Intro to Data Management on HPC

Checking data usage

If you want to see the size of files in a given directory, the ls command with the -h, -l, and -a flags will list all files in the directory in a human readable filesize:

ls -lah

Using du

du reference: https://www.geeksforgeeks.org/du-command-linux/

To get a summary of data usage in your current directory, use

du -sh

The -s flag gives you a summary, while the -h flag makes it human readable.
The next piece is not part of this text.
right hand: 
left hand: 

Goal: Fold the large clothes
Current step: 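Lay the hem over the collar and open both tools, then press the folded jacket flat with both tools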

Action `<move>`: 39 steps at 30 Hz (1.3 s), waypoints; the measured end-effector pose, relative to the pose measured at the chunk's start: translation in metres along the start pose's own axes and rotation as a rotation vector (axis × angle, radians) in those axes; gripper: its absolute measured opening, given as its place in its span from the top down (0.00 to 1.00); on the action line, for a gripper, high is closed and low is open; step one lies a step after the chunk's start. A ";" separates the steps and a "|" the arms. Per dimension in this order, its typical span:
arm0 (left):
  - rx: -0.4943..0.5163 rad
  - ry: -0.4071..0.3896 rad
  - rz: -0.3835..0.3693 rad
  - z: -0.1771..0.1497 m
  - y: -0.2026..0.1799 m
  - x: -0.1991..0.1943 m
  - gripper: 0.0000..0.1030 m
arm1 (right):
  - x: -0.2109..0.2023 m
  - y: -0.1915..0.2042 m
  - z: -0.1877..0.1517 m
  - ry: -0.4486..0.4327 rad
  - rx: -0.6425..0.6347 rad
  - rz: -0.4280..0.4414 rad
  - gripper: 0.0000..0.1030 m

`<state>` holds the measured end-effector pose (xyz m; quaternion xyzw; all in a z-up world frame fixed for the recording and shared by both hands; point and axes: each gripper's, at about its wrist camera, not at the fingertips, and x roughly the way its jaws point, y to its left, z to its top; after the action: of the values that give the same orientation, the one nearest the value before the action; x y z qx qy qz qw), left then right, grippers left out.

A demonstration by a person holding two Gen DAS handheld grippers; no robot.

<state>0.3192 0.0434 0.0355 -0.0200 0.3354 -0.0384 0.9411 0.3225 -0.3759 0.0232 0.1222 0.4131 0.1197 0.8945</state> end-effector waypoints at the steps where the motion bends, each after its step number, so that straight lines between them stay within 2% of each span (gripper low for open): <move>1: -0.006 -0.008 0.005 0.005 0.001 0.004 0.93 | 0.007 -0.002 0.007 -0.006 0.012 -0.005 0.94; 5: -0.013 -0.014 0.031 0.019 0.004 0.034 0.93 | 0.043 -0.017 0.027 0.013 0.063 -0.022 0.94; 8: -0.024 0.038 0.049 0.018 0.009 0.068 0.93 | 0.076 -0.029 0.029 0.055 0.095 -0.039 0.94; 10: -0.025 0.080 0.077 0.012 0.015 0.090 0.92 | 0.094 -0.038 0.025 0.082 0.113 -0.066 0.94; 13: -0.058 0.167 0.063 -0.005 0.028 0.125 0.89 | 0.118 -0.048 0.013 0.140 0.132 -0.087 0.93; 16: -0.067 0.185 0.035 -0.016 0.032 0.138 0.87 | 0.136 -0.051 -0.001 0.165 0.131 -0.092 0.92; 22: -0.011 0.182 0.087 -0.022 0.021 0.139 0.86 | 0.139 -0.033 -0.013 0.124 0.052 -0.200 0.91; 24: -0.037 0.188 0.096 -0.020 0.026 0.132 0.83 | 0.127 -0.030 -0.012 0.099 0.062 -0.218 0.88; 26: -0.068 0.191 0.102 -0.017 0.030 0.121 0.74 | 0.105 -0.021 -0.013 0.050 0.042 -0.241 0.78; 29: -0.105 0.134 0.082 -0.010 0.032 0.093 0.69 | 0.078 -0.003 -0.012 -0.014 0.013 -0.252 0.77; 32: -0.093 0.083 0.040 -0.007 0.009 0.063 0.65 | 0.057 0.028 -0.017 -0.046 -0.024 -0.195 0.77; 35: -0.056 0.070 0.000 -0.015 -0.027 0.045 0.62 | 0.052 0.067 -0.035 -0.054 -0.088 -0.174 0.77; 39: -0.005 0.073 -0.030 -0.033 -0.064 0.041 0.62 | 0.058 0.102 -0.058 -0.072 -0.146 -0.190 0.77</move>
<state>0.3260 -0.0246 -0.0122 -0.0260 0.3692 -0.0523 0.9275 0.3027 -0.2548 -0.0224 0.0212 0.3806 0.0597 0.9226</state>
To get the 10 largest directories in a given directory, we can pipe du into the sort command. For the example below, we use it for our scratch directory:

du -a $SCRATCH | sort -n -r | head -n 10

NOTE: This command can get slow if you have a lot of files.

Archive Data

Using tar

Tar reference: https://www.geeksforgeeks.org/tar-command-linux-examples/

To archive data using tar, it takes the following format:

tar -czf <filename>.tar.gz <list of directories>

For example, if we wanted to bundle our data from yesterday's lab, with the job data:

cd $SCRATCH
tar -czf Workshop_Fall2023_day2.tar.gz Workshop_Fall2023 jobs

Let's untar the data in a new folder:

cd $SCRATCH
mkdir -p new_data_folder
cd new_data_folder
cp ../Workshop_Fall2023_day2.tar.gz .
tar -xf Workshop_Fall2023_day2.tar.gz

Exercise: Try untarring the data to a specific folder say ~/scratch/test_oct12 using the -C flag. Look at the documentation for tar to figure this out.

Transfer Data

Using scp

Transfering individual file

Now transfer the tarball we created from Wendian to your home system (open a new terminal that is NOT logged into Wendian):

scp username@wendian.mines.edu:~/scratch/Workshop_Fall2023_day2.tar.gz .

Transfering directory

You can also just transfer the directory directory using the recursive -r flag. Again make sure you have a terminal open that is NOT logged into Wendian:

scp -r username@wendian.mines.edu:~/scratch/new_data_folder .

Using rsync

Rsync is similar to scp, but will let transfers restart if they're cancelled. Here is a template for a typical rsync transfer:

rsync --rsh=ssh -rvP username@remote_host:/path/to/source /path/to/destination

The flag –rsh=ssh ensures rsync uses ssh. -rvP will recursively pull files from the directory (-r), with verbose output to the screen (-v) and allow for partial transfers (-P) in case an interruption or a restart. For example, to transfer the directory new_data_folder from Wendian to your local directory:

rsync --rsh=ssh -rvP username@wendian.mines.edu:~/scratch/new_data_folder .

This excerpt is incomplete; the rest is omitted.